Task item: Every line holding the string "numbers" should be copied out of the listing.
━━━━━━━━━━━━━━━━━━━━━━━━━━━━━━
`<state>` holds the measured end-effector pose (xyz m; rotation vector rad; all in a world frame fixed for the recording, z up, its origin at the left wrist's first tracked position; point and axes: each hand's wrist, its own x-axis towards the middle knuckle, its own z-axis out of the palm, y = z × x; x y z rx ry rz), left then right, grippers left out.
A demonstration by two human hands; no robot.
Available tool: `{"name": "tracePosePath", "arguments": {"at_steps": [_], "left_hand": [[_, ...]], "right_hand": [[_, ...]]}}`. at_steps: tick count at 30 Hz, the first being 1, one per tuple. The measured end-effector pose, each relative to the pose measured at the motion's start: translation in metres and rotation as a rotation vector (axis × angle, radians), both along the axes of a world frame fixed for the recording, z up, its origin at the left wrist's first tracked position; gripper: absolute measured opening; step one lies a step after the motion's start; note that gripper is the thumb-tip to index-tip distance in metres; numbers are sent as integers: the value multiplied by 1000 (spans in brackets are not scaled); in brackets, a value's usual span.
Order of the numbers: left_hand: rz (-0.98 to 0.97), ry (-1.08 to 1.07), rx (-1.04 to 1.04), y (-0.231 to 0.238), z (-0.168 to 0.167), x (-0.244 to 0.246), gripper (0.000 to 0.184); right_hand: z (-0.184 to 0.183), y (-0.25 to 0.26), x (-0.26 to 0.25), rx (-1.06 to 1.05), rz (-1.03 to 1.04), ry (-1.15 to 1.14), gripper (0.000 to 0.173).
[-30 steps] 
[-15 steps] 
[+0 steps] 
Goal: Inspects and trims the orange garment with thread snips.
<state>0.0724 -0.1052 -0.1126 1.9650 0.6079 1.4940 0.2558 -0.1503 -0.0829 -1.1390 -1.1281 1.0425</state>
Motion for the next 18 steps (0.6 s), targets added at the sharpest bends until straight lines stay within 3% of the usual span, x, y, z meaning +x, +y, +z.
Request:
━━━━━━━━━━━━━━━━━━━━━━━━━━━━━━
Solution for this exercise:
Available tool: `{"name": "tracePosePath", "arguments": {"at_steps": [_], "left_hand": [[_, ...]], "right_hand": [[_, ...]]}}`. at_steps: tick count at 30 Hz, the first being 1, one per tuple. The measured end-effector pose, each relative to the pose measured at the motion's start: translation in metres and rotation as a rotation vector (axis × angle, radians), both along the axes of a world frame fixed for the recording, z up, its origin at the left wrist's first tracked position; gripper: absolute measured opening; step one lies a step after the motion's start; note that gripper is the thumb-tip to index-tip distance in metres; numbers are sent as integers: the value multiplied by 1000 (spans in brackets are not scaled); in brackets, a value's usual span.
Order of the numbers: left_hand: rz (-0.98 to 0.97), ry (-1.08 to 1.07), rx (-1.04 to 1.04), y (-0.231 to 0.238), z (-0.168 to 0.167), x (-0.244 to 0.246), gripper (0.000 to 0.184); right_hand: z (-0.184 to 0.183), y (-0.25 to 0.26), x (-0.26 to 0.25), rx (-1.06 to 1.05), rz (-1.03 to 1.04), ry (-1.15 to 1.14), gripper (0.000 to 0.173).

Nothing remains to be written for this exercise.